### Stored data ###

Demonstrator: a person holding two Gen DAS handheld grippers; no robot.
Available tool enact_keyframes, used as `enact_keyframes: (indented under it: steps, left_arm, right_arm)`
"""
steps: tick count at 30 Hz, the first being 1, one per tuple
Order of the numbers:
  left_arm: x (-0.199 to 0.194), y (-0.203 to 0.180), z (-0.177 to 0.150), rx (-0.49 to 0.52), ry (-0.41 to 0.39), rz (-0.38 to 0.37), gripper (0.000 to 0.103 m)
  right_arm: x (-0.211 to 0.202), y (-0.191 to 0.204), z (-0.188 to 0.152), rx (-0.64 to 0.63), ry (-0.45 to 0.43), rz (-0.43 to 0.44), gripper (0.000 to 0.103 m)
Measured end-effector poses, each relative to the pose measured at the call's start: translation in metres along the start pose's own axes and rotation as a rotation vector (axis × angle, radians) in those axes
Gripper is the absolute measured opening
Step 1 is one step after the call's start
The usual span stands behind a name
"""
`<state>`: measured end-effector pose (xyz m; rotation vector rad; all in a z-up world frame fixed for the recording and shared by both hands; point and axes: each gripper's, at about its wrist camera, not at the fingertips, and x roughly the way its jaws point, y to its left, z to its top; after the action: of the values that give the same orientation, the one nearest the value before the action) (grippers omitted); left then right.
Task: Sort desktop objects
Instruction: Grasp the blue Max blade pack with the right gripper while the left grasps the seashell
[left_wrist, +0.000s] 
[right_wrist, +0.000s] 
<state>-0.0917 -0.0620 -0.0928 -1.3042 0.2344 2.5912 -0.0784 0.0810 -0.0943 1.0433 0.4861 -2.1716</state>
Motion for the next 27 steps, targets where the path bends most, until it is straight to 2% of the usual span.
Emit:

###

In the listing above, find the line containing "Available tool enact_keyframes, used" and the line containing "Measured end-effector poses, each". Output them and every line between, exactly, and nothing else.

Available tool enact_keyframes, used as `enact_keyframes: (indented under it: steps, left_arm, right_arm)`
"""
steps: tick count at 30 Hz, the first being 1, one per tuple
Order of the numbers:
  left_arm: x (-0.199 to 0.194), y (-0.203 to 0.180), z (-0.177 to 0.150), rx (-0.49 to 0.52), ry (-0.41 to 0.39), rz (-0.38 to 0.37), gripper (0.000 to 0.103 m)
  right_arm: x (-0.211 to 0.202), y (-0.191 to 0.204), z (-0.188 to 0.152), rx (-0.64 to 0.63), ry (-0.45 to 0.43), rz (-0.43 to 0.44), gripper (0.000 to 0.103 m)
Measured end-effector poses, each relative to the pose measured at the call's start: translation in metres along the start pose's own axes and rotation as a rotation vector (axis × angle, radians) in those axes

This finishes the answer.